Such a concept must surely apply to the current debate in Kenya to legalise big game hunting for the very rich. The alternative argument is that everything has a price and that the money raised from such big game hunters can be ploughed back into other conservation projects and to help stop poaching. It certainly seems to work for Tanzania and South Africa.
The quote of interest from this article is in bold:
"Tempers have flared, and one Kenyan journalist recently protested at the idea of Arab royals and rich Americans, "bored by ordinary living," blasting away at big game while children in rags look on from the doorways of mud huts."
I suspect that one man's repugnace is another man's sport.
Hunting debate splits Kenya's wildlife community
NAIROBI (Reuters) - A controversial proposal to help save Kenya's wildlife by scrapping a 30-year ban on sport hunting split delegates at a conference in the east African nation on Thursday.
Tens of thousands of tourists flock to Kenya each year to see lions, leopards, elephants, wildebeest and other wildlife roaming the parks and reserves. But animal numbers have fallen by at least two-thirds over the last three decades, and experts blame poaching plus human destruction of their habitats.
Those backing sport hunting say it would preserve wildlife by encouraging better management and earning big money that could be ploughed back into conservation. It would also bring Kenya into line with neighbors Uganda and Tanzania, and with South Africa, which all profit from restricted hunting.
Opponents have denounced any moves to re-introduce the blood sport and accused elitist hunters of colluding with wealthy local landowners.
"It is such an emotional issue right now," Sarah Macharia, a Kenyan environmental consultant, told Reuters at the meeting.
"Every time they try to count our animals there are fewer and fewer. I am against hunting because we don't have the capacity to enforce any rules on it. Maybe later, but not now."
Last year, Kenya's government appointed a committee to formulate a new wildlife policy. The draft report, completed in February, recommended lifting the ban on hunting, but its publication has been delayed by the wrangling.
BIG GAME
Tempers have flared, and one Kenyan journalist recently protested at the idea of Arab royals and rich Americans, "bored by ordinary living," blasting away at big game while children in rags look on from the doorways of mud huts.
Opponents say locals want a bigger share of tourist revenues from the parks and reserves, which go mostly to the service sector, and compensation for loss of property or crops caused by wildlife -- but not hunting.
Supporters of hunting include not only ranchers and sports hunters themselves, but also some veteran conservationists who have worked in the country for decades.
They say countries like South Africa and Tanzania have prospered hugely, partly because hunters spend thousands of dollars, many times more than regular tourists, and partly because they have experienced an increase in animal numbers.
Mike Norton-Griffiths, an expert on the economics of wildlife management, says natural habitats in Kenya are being destroyed by landowners because the returns from agriculture are currently much higher than from wildlife.
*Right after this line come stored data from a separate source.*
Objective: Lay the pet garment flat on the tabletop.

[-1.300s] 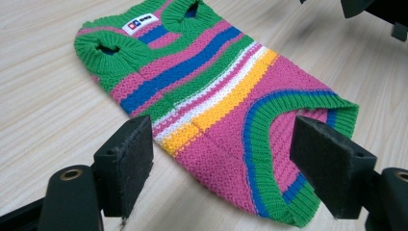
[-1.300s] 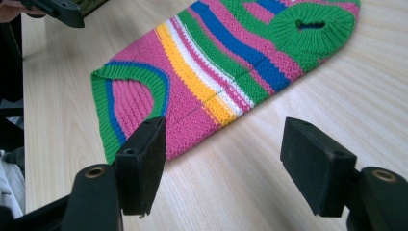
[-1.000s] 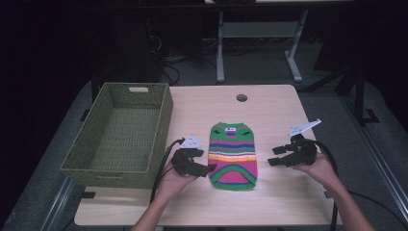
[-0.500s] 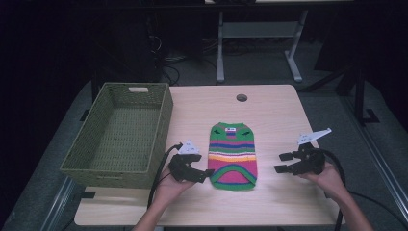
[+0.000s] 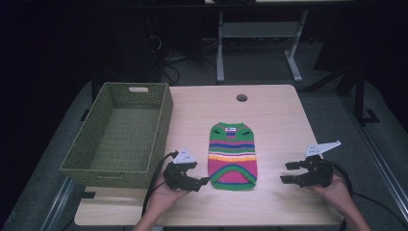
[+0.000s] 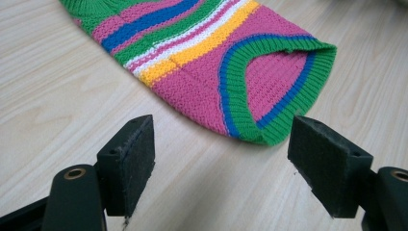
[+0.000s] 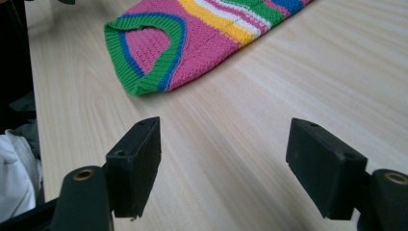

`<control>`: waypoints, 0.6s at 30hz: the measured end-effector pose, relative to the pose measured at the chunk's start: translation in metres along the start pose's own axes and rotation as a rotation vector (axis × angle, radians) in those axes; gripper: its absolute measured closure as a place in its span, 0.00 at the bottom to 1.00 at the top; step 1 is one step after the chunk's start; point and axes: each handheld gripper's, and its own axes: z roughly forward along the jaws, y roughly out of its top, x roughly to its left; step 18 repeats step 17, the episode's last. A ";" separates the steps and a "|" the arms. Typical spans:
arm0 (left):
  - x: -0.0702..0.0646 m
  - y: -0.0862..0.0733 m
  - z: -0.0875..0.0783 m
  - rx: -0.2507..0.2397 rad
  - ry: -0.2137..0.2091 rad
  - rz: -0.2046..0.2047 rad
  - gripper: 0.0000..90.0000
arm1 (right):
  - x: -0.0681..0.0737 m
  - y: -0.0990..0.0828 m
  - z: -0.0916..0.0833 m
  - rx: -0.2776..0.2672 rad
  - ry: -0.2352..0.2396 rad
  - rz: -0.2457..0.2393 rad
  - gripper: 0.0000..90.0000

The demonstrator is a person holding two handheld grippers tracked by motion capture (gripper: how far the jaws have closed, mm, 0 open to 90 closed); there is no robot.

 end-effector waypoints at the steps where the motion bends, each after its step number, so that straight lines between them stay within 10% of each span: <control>1: 0.000 -0.001 -0.001 -0.001 -0.002 0.002 0.27 | 0.001 -0.003 -0.001 -0.005 0.003 0.011 0.31; 18: -0.014 -0.021 -0.008 -0.036 -0.040 -0.025 0.27 | 0.024 -0.038 -0.012 -0.067 -0.010 0.017 0.29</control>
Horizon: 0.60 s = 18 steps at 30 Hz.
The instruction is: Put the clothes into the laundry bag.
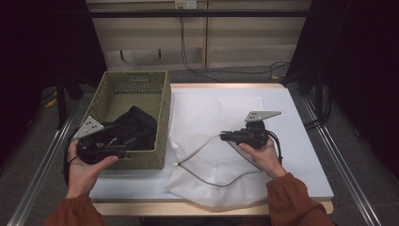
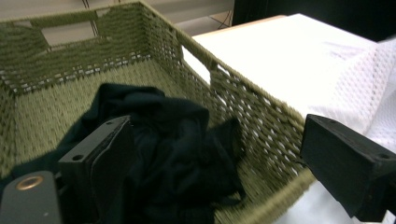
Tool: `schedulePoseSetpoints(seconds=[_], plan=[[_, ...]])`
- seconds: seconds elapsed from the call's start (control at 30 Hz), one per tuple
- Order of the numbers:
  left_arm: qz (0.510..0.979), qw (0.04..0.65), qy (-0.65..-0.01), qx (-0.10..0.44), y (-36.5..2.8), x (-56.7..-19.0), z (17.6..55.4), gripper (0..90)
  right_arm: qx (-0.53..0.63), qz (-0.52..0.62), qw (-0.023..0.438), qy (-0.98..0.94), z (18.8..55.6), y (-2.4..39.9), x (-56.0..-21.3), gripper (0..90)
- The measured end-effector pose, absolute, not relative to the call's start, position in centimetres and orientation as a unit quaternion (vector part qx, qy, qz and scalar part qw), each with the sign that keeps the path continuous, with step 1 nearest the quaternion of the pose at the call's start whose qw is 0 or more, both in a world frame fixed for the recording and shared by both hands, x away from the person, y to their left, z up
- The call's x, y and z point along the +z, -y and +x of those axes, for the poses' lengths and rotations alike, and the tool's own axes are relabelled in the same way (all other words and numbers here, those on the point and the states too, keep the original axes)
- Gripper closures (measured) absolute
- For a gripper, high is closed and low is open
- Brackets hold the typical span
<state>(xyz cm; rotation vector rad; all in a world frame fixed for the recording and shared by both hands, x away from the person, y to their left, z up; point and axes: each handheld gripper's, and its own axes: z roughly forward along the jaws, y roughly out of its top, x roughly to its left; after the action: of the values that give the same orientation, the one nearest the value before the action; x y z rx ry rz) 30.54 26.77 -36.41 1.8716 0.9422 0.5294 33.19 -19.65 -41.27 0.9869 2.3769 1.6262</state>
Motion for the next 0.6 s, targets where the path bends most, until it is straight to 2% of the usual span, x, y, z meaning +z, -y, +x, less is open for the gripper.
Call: schedulePoseSetpoints(seconds=[0.27,0.6], plan=[[0.780,0.441,-0.385,0.221,-26.7,-35.0,33.1,9.9,0.536,0.323,0.047,-0.778,33.3,19.7,-41.3,88.2],[0.795,0.405,-0.401,0.210,-26.9,-35.1,36.4,6.2,0.538,0.321,0.042,-0.779,33.3,19.5,-41.3,88.2]])
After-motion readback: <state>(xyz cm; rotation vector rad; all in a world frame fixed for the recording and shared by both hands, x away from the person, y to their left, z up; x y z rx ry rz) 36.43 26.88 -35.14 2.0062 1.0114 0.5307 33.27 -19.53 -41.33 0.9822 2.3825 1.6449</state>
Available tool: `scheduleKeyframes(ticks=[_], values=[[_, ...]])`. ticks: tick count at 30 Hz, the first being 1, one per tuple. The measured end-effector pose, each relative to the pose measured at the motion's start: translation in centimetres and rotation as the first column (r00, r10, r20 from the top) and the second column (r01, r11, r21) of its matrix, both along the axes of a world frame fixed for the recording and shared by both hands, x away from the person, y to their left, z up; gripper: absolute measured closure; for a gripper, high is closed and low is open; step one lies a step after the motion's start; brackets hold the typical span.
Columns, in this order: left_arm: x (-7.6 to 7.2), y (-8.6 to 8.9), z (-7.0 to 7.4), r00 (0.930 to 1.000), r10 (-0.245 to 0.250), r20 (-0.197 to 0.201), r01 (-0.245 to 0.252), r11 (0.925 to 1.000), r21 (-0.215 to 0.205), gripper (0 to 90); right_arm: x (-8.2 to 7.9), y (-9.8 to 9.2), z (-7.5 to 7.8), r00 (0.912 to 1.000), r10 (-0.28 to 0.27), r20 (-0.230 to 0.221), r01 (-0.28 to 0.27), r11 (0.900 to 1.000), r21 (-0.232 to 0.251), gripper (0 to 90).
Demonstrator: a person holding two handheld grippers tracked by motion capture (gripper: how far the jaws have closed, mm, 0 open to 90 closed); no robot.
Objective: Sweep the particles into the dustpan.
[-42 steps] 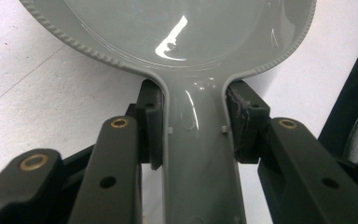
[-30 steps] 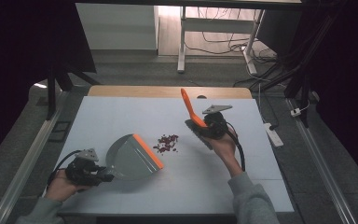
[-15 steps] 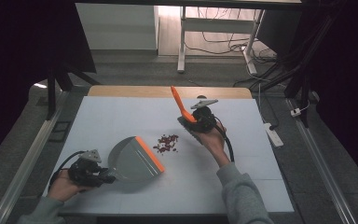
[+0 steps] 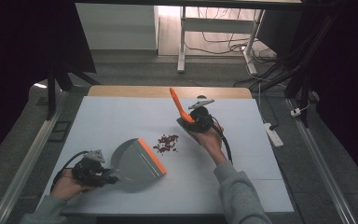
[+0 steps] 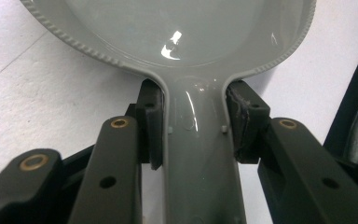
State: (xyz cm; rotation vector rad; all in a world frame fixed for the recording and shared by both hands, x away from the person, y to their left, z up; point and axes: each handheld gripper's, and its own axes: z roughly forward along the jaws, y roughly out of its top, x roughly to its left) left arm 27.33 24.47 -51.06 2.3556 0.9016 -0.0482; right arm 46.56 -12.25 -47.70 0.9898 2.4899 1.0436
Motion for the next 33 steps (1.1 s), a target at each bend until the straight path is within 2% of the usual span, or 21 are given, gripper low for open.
scheduleKeyframes(ticks=[7,14,23,33], values=[[0.3,-0.3,-0.3,0.9999,-0.001,-0.016,0.001,1.0000,0.007,61.0,0.2,1.1,-0.4,0.9998,0.017,0.001,-0.017,0.999,-0.028,70.8],[0.5,-0.4,-0.3,0.9997,0.001,-0.024,0.000,1.0000,0.005,61.0,0.3,2.2,-0.9,0.9993,0.033,-0.015,-0.033,0.999,-0.041,70.8],[0.6,-0.5,-0.3,0.9996,0.000,-0.028,0.001,1.0000,0.003,61.0,0.7,2.9,-1.5,0.9991,0.039,-0.017,-0.041,0.995,-0.087,70.8],[0.6,-0.6,-0.4,0.9996,0.000,-0.028,0.000,1.0000,0.004,61.0,1.0,3.5,-2.1,0.9986,0.044,-0.030,-0.047,0.995,-0.090,70.8]])
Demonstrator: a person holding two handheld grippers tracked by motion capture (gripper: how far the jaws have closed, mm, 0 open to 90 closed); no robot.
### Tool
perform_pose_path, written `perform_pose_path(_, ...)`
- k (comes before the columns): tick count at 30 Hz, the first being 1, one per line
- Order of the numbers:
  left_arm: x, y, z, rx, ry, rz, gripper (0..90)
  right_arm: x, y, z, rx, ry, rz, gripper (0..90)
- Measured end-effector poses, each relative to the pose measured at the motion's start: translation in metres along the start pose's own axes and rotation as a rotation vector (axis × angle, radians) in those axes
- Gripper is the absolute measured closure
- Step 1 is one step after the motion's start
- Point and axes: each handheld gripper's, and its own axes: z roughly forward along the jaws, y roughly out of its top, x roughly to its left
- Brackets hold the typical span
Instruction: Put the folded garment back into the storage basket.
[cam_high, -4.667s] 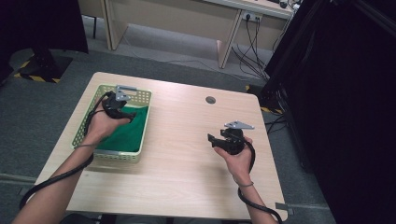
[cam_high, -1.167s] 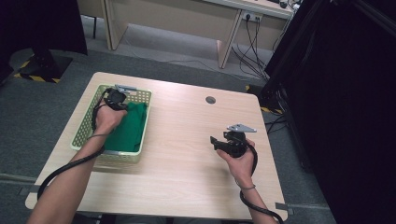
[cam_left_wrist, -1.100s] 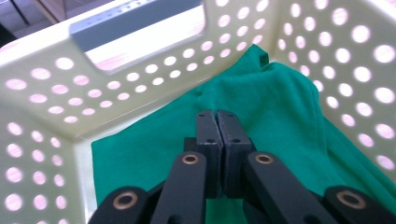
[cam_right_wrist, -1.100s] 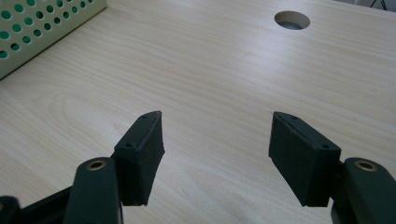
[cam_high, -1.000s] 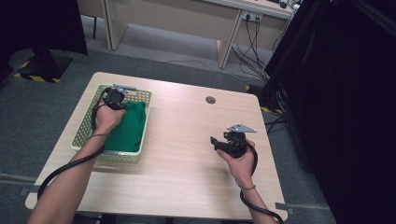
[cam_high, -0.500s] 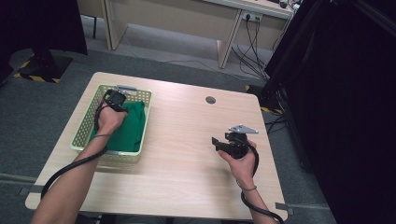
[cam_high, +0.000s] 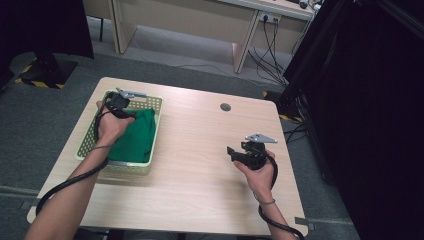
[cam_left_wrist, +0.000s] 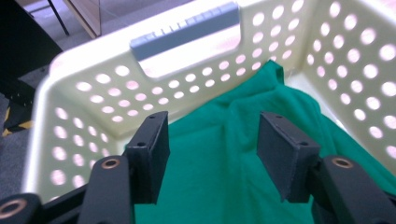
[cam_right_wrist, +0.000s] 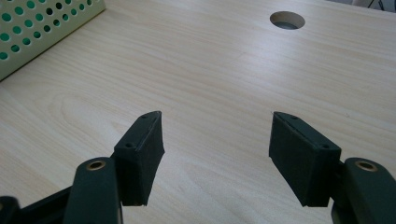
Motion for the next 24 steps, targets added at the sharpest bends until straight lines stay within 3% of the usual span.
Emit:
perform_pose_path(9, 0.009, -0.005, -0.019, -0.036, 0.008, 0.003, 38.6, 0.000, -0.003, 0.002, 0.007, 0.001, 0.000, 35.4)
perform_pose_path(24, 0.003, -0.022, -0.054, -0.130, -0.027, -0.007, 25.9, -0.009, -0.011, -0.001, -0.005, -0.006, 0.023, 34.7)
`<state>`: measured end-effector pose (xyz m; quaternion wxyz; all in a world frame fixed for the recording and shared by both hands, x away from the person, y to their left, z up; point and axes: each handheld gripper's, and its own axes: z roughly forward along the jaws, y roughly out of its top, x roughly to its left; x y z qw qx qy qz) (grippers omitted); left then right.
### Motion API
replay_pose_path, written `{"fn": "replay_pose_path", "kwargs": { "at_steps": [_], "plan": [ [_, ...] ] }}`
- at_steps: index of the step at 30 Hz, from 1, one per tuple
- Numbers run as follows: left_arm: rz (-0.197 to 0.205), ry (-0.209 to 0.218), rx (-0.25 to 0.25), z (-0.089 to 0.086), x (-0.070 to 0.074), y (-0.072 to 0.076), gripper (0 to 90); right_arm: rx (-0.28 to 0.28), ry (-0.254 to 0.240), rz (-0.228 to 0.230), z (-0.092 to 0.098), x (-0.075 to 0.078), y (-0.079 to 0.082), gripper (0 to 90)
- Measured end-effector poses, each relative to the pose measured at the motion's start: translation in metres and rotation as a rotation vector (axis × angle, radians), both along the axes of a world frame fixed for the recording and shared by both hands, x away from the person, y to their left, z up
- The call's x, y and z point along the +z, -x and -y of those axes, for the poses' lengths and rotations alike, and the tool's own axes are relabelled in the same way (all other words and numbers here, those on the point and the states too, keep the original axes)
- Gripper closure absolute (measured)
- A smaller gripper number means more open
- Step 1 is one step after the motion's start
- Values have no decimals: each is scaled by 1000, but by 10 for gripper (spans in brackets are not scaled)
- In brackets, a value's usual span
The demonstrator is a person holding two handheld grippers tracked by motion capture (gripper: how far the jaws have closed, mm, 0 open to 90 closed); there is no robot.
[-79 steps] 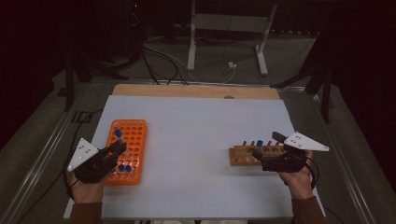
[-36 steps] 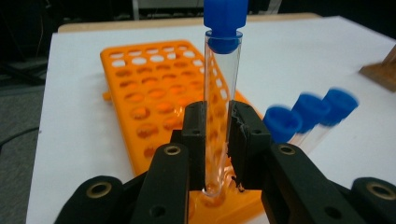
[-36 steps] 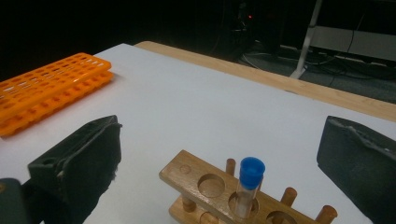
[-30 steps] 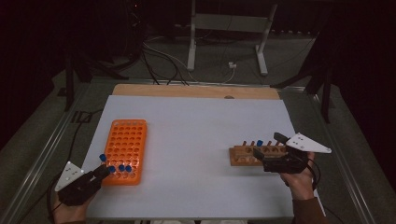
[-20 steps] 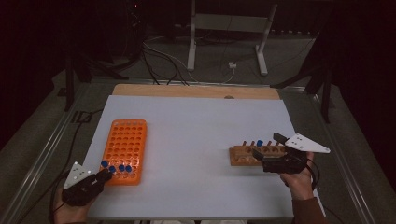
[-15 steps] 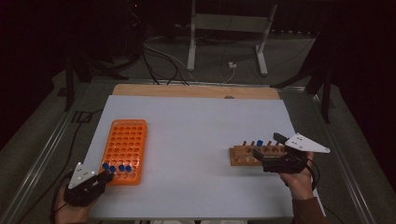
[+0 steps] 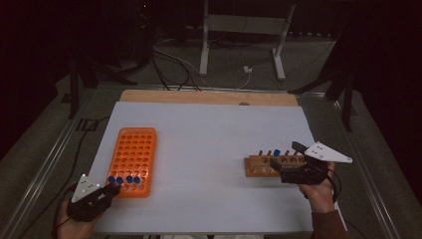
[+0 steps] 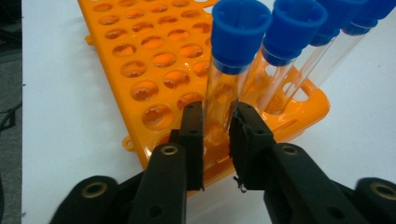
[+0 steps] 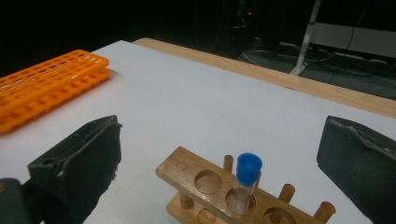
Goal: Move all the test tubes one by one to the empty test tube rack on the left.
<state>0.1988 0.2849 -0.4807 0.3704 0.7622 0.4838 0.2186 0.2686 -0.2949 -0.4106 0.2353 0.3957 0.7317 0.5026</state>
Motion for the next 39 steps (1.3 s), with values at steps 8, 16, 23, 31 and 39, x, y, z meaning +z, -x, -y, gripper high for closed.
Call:
{"fn": "replay_pose_path", "kwargs": {
  "at_steps": [8, 16, 23, 31, 39],
  "plan": [
    [64, 87, -7, -10, 14, 7, 528, -4, -1, -3, 3, -1, -1, 0],
    [160, 166, -64, -7, 29, 11, 277, -11, -2, -4, 5, -1, -2, 0],
    [204, 181, -80, 5, 41, 4, 89, -42, -9, -15, 11, -5, -7, 0],
    [240, 188, -66, 17, 49, -8, 8, -76, 17, -20, 16, -11, -11, 25],
    [255, 208, -88, 27, 52, -16, 42, -92, 26, -63, 17, -25, -20, 125]
  ]
}}
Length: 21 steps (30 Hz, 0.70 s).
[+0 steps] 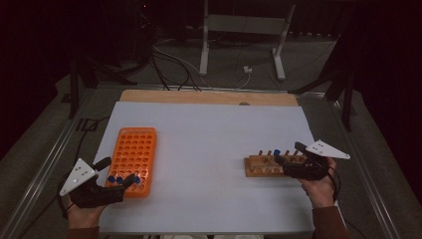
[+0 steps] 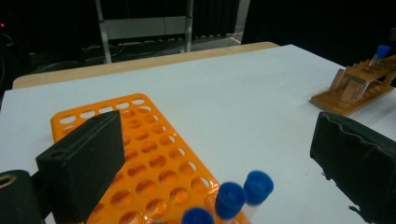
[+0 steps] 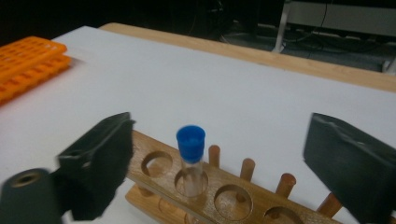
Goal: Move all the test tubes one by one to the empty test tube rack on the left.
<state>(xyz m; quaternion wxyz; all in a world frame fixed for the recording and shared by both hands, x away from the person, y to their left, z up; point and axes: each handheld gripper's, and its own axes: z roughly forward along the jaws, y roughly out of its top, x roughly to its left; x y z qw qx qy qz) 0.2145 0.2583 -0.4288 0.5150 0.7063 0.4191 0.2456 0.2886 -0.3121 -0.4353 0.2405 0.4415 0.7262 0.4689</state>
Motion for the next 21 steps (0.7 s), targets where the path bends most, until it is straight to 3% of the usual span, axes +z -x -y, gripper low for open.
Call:
{"fn": "replay_pose_path", "kwargs": {
  "at_steps": [2, 7, 10, 14, 21],
  "plan": [
    [7, 9, -16, 4, 2, -1, 50, 2, 9, -7, -1, -3, -2, 172],
    [10, 9, -27, 14, 5, -5, 11, 33, 45, -21, -5, -11, -4, 438],
    [5, 8, -39, 19, 6, -8, 8, 58, 60, -35, -9, -14, -6, 544],
    [4, 11, -42, 24, 6, -10, 8, 78, 74, -54, -12, -18, -10, 618],
    [-7, 15, -43, 29, 6, -13, 9, 92, 140, -45, -17, -22, -8, 741]
  ]
}}
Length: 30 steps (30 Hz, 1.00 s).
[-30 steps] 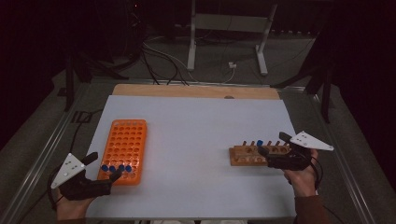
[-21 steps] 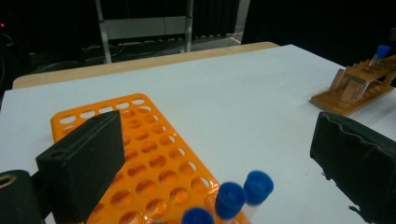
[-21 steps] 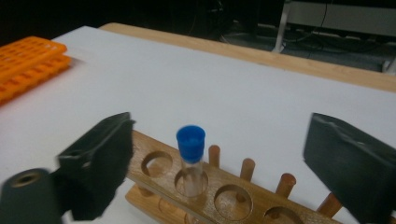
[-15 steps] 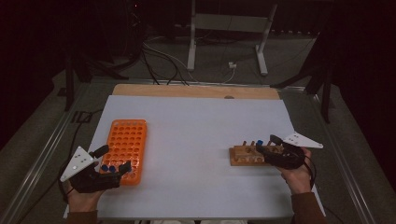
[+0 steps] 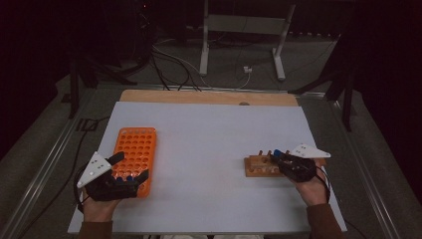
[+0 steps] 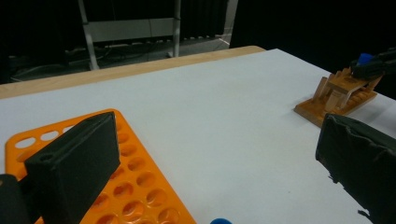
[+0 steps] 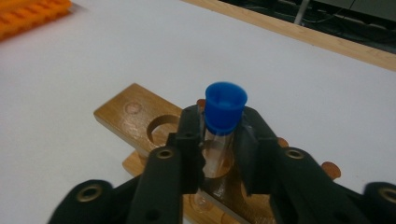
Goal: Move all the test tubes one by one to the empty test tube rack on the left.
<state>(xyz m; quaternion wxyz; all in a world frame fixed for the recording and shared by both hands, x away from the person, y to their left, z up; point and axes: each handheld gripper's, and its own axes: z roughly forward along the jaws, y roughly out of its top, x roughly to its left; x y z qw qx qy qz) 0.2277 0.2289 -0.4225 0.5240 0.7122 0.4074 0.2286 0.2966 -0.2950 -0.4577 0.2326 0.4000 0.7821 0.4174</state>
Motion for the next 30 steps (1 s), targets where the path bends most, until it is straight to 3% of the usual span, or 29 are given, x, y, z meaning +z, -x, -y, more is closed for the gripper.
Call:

Money-making activities like selling animals, culling locally abundant populations, marketing trophies and -- most valuable of all -- sport hunting, should be allowed, he says.
Well-funded foreign animal welfare groups, mostly based in the United States, have muddied the debate, and even "subverted democracy," in Kenya, he says.
These groups seem determined to make sure hunting never returns, apparently regardless of whether this leads to further falls in wildlife numbers or continued rural poverty, he says.
"If they succeed in derailing the wildlife policy review, the decline in the country's wildlife will carry inexorably on," he wrote in the magazine New Scientist last month.
"That would hardly be a victory for conservation."